Il nous fait suivre un groupe de Texas Ranger, plus particulièrement d'eux d'entre eux ainsi que plusieurs personnages annexes dans les années 1840 à la frontière des États-Unis et du Mexique qui n'a pas encore sa forme actuelle et ressemble plutôt à un gigantesque no man's land où les colons risquent leur vie et où les Indiens tentent encore de vivre la leur.
Je n'avais encore jamais lu d'histoire aussi documentée se déroulant à cette époque, je trouve que le roman éclaire beaucoup la mentalité des pionniers qui explique tellement de choses sur la vie publique américaine. Il montre aussi la construction mouvementée de l'unité territoriale américaine, qu'on connaît mal en France il faut bien dire.
Les personnages sont tous étrangement attachants, j'écris étrangement car plusieurs d'entre eux sont complètement barrés. Ils sont aussi très ambivalents et ont parfois du mal à justifier leurs propres actes ce qui nous les rapproche. Les dialogues sont savoureux et souvent drôles. L'auteur suit les personnages un à un et nous fait ainsi brièvement mais aussi très rapidement comprendre le point de vue des personnages, pas en tant qu'archétype (indien/ranger par exemple) mais en tant qu'individu.

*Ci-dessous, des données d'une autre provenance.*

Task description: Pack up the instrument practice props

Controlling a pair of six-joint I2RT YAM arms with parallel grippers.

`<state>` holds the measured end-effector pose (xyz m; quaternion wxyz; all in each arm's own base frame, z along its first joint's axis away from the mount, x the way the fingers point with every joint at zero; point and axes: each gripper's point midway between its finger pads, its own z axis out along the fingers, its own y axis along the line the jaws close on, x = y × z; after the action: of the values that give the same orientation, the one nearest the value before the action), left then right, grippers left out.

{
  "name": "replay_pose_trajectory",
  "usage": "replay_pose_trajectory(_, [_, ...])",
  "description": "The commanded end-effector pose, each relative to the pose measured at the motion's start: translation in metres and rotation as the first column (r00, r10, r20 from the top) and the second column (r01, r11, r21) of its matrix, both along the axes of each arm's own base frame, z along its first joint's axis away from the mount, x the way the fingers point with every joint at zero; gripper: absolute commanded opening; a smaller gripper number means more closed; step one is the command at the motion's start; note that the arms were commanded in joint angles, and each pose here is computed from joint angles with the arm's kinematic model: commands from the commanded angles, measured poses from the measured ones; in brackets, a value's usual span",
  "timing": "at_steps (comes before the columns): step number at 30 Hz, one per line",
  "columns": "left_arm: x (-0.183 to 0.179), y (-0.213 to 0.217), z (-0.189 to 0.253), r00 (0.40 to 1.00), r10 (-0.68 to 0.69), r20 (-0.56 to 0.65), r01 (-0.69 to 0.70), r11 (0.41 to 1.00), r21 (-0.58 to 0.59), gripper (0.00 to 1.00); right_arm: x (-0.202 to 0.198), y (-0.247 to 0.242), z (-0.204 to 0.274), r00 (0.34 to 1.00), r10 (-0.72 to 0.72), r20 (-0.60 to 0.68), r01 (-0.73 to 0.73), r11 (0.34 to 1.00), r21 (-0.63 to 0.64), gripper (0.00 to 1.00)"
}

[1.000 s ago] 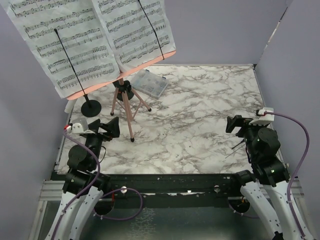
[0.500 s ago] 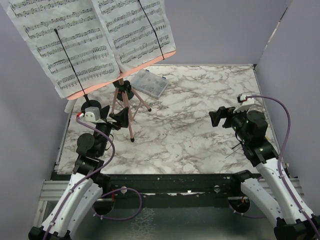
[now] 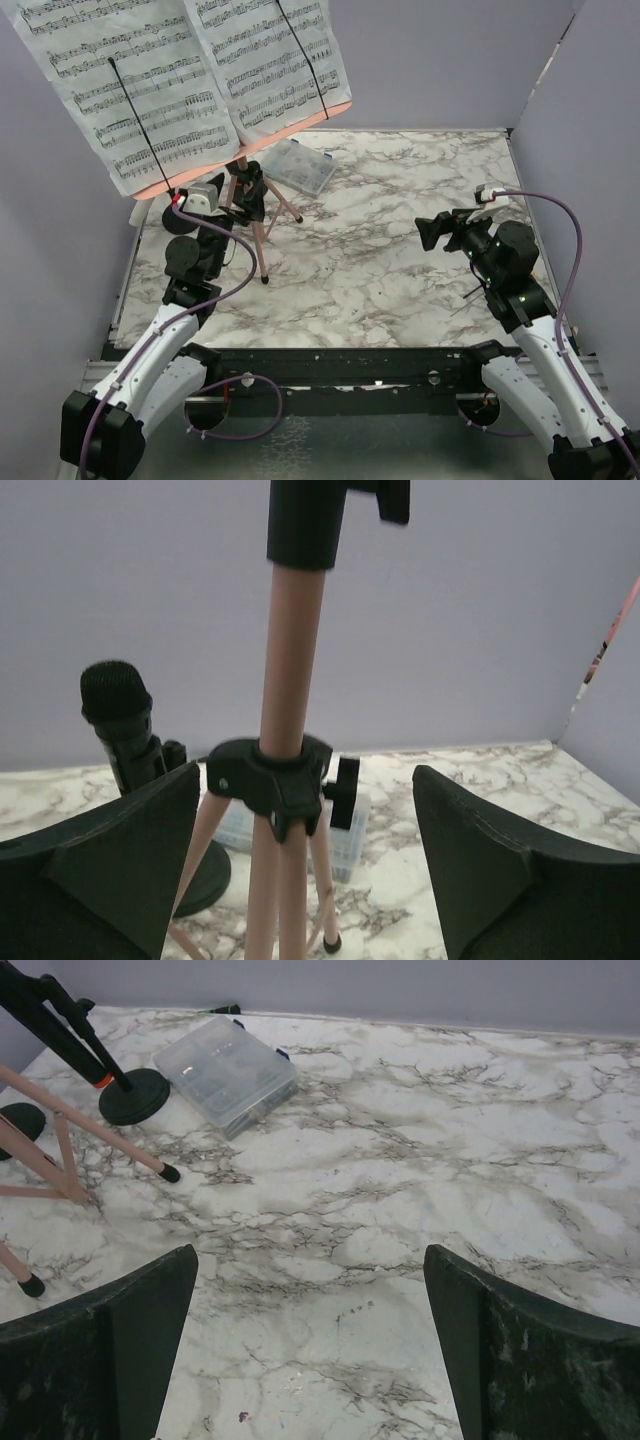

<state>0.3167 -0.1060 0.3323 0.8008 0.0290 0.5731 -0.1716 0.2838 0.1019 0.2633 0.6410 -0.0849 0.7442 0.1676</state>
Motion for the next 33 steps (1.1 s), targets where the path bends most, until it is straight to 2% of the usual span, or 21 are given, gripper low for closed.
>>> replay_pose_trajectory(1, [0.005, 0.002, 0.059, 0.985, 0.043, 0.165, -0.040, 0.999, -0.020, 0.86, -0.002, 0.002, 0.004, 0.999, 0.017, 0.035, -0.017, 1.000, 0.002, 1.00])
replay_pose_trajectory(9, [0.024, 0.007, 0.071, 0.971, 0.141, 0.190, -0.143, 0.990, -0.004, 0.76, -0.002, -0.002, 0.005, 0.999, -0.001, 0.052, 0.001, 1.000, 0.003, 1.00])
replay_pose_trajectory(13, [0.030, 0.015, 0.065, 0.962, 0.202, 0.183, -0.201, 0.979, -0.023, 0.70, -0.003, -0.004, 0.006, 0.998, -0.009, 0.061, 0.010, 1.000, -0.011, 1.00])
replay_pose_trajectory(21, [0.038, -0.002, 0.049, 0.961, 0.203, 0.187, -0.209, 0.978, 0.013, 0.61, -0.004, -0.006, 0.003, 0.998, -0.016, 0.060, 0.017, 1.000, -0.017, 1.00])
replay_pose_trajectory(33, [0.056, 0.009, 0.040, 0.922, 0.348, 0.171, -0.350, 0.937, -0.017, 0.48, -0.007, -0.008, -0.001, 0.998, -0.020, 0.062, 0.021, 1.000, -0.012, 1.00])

Et les personnages de femmes, ha ! sont incroyables surtout dans le deuxième volet. Bref un must-read.
DOA
J'avais acheté Rétiaires il y a plusieurs mois puis je l''ai laissé sciemment prendre la poussière sur une étagère parce que j'attendais le moment propice à sa lecture pour deux raisons ; d'abord, ce n'était pas rien de se plonger dans Citoyens clandestins puis dans Pukhtu alors j'attendais d'être psychologiquement un peu disponible pour l'entamer.
Qu'on se rassure le livre est beaucoup moins foisonnant et complexe que Pukhtu, je le qualifierais de polar “classique” bien enlevé avec des personnages ambigus comme on aime (surtout du côté des flics, les voyous sont plus attendus), un intrigue assez straight mais qui utilise un peu trop de retours en arrière à mon goût.
Je l'ai lu d'une traite ça reste un bon polar bien documenté et qui donne une vraie impression d'être embarqué en quelques mots dans les organisations de chaque côté, mais il est trop classique dans sa construction par rapport à ce que je connaissais déjà de l'oeuvre de DOA alors j'ai été un poil déçu.